Climate

You’ve Got to Watch this Stunning NASA Video of Arctic Sea Ice. Now at its Lowest Levels

Arctic sea ice is getting thinner and younger. Satellite data and sonar records from submarines show how the ice coverage in the north is getting more and more seasonal. In the past, ice would build up year over year, getting thicker and stronger. But seasonal ice disappears each summer, meaning more open ocean in the summer, and less of the Sun’s energy being reflected back into space.

A new video from NASA shows in clear detail the peril that Arctic sea ice faces in our warming world. Approximately 70% of all the ice is now seasonal. The ice is the thinnest and youngest it’s been in the 60 years that records have been kept.

NASA’s been keeping track of the minimum coverage of arctic sea ice for 40 years. Over that time, it’s been shrinking due to climate change. The loss of perennial ice, or ice that builds up and lasts year over year, is speeding up. The thinner seasonal ice is much more susceptible to all kinds of atmospheric disruption, not just warming.

At the end of each summer NASA measures the extent of the arctic sea ice. The measurement is called the “Annual Arctic Sea Ice Minimum Area.” After that, temperatures drop and the ice spreads and thickens.

40 years of shrinkage. The arctic sea ice is getting thinner and it’s covering less area. Image: NASA/GSFC

Ice measurements are about to get even more accurate in the near future. NASA recently launched the Ice, Cloud, and land Satellite-2 (ICESat-2). ICESat-2 will orbit the Earth from pole to pole, at an altitude of 467km (290 miles).
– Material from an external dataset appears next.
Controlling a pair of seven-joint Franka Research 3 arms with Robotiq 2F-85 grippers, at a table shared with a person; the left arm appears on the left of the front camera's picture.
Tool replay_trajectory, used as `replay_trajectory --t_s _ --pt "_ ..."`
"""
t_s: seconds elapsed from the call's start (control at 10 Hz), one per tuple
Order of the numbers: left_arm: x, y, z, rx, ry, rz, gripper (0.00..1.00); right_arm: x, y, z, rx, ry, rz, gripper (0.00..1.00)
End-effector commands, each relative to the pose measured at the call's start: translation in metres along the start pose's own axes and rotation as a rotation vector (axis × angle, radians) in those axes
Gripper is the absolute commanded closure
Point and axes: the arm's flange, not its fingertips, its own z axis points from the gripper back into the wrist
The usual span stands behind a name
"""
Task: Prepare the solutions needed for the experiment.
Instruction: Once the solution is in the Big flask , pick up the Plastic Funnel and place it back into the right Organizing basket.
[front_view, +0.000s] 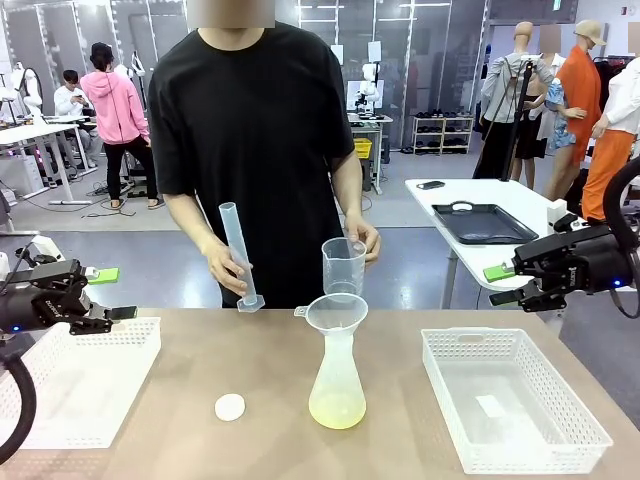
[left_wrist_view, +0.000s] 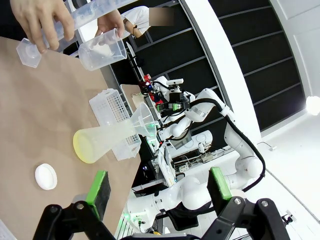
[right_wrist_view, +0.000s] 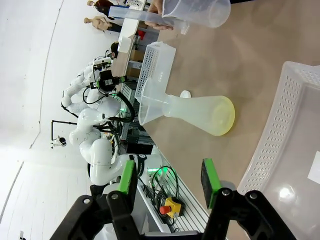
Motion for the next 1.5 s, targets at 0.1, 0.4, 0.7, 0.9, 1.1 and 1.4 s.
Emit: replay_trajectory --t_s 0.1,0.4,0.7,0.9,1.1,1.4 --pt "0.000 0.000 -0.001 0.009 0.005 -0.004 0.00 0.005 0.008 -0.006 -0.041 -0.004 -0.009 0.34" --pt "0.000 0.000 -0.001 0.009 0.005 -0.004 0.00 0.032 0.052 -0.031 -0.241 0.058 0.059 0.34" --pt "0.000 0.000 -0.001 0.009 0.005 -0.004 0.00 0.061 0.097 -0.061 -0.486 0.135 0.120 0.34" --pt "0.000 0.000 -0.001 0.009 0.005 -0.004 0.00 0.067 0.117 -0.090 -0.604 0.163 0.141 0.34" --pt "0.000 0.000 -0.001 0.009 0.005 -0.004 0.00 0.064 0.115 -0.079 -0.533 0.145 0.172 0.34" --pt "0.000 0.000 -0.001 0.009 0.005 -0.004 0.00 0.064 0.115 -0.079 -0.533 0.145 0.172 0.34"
The United Launch Alliance (ULA) Delta II rocket is seen as it launches with the NASA Ice, Cloud and land Elevation Satellite-2 (ICESat-2) onboard, Saturday, Sept. 15, 2018, Vandenberg Air Force Base in California. The ICESat-2 mission will measure the changing height of Earth’s ice. Photo Credit: (NASA/Bill Ingalls)

ICESat-2 carries a single instrument: the Advanced Topographic Laser Altimeter System (ATLAS). ATLAS is a high-resolution instrument that will provide data on Earth’s polar ice caps, improve forecasts of sea level rise bolstered by ice sheet melt in Greenland and Antarctica, and help scientists understand the mechanisms that are decreasing floating ice and assess how that sea ice loss affects the ocean and atmosphere. ICESat-2 will pick up where the original ICESat mission left off in 2009.